Como ateu estou habituado a ver as minhas palavras serem interpretadas de modo ofensivo por religiosos, e quando me abordam nesse sentido faço a “prova dos nove” lendo e comentando, ao pretensamente ofendido, o texto que ele diz ter sido uma ofensa à sua fé. Invariavelmente fica provado que o modo de ler (interpretar) faz a diferença entre a opinião e o insulto.

Há quem inicie a leitura de um texto (sabendo que ele foi escrito por quem não alinha nas suas verdades políticas, religiosas ou futebolísticas), com intenção negativa e preparado para ver por ali ofensa ao seu modo de entender a coisa.

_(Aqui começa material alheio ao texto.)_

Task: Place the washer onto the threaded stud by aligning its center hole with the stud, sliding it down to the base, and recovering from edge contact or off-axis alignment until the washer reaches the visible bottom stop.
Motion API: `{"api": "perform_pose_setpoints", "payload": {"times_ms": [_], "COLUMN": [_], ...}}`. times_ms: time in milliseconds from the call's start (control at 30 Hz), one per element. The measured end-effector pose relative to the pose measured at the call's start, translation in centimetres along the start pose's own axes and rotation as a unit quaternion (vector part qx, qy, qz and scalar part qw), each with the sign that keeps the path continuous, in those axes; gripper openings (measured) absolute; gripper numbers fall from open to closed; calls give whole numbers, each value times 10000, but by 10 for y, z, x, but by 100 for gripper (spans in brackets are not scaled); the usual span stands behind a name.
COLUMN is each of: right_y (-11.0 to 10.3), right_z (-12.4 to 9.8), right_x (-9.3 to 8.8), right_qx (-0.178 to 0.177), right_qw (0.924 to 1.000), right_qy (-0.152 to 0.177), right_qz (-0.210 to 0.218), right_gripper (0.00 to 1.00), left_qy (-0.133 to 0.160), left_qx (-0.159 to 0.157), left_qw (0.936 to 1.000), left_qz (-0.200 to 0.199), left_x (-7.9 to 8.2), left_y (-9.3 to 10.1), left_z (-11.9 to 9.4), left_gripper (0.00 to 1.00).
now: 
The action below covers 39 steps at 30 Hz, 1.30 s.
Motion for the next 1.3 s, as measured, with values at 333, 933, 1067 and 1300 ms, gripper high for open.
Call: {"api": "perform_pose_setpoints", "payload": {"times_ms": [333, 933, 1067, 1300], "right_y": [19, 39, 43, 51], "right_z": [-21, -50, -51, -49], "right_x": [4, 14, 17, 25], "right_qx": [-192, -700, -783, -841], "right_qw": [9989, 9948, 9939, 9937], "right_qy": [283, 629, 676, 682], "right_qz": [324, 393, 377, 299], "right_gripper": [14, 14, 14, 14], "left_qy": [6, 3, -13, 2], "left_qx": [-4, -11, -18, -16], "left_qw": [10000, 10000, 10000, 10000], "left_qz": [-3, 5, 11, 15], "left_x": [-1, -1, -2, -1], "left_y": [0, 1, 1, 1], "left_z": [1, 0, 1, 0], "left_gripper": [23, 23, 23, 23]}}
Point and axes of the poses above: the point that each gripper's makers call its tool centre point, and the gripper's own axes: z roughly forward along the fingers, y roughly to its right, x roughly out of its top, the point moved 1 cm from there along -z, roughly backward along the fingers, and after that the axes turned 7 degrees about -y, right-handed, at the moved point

E quando esta ofensa não existe, ele acaba por a “ver” porque está mentalmente preparado para a fabricar! Por isso aceito que o BE usasse aquela imagem e aquela frase sem pensamento ofensivo, por não ter essa intenção à partida.

Qualquer texto, incluindo os textos bíblicos do Velho Testamento, mais os neo-testamentários, está sujeito a interpretações várias (por isso é que há tantas religiões diferentes com base nos textos do mesmo livro) e não é lícito rotular de ofensiva qualquer interpretação só porque choca com um entendimento diverso do mesmo tema. Para um ateu (e para a própria História) a gravidez de Maria anunciada por um anjo não é um facto histórico, nem naturalsó é uma “estória de fé”, a qual, merecendo respeito, também merece crítica numa sociedade maior, livre e consciente da Liberdade que tem.

A gravidez de Maria é uma cópia, na versão cristã, da gravidez de Alcmena violada por Zeus para gerar Hércules, e que os escribas cristãos foram buscar à mitologia grega, retocando-a a seu jeito. Zeus lambuzou-se no leito de Alcmena tomando a forma de Anfitrião, o seu marido, para a enganar à boa maneira dos homens perversos e traidores (que eram sempre o espelho dos deuses).

A versão de Maria é mais cândida por escamotear o acto carnal da cópula, mas também mais irreal por nada ter de natural. Todos nós sabemos que uma gravidez precisa de um óvulo e de um espermatozoide que o fecunde. (Naquele tempo não havia laboratórios de inseminação artificial, nem clonagem). Afirmar o contrário disto… é fé divorciada de qualquer realidade.

A fé deve ser mantida por quem a tem, e respeitada por quem a não temmas não é matéria tabu! Nada o é. Numa sociedade maior (como é a nossa, liberta de ditaduras fundamentalistas religiosas) pode-se falar de tudo, seja elogiando, comentando ou criticando. E se a fé ofusca o entendimento… quem deve “desofuscar-se” é o religioso seguidista que desliga o seu motor de busca e não procura entender o que lhe dão para alimento da sua fé… e nunca o seu crítico.

Por muito respeito que me mereçam todos os crentes, eu tenho (como eles) o direito de exercer o meu raciocínio. Não é falta de respeito questionar: se José é afirmado como pai adoptivo de Jesus… teve de haver um pai biológico, e a biologia implica sexo. 

A fé tolda a razão?!… Se sim, é bom que quem assim sente tome consciência disso e deixe de se sentir ofendido pelas lícitas considerações de quem dispensa a fé e o mito por lhe bastar a realidade e a naturalidade das coisas reais e naturais.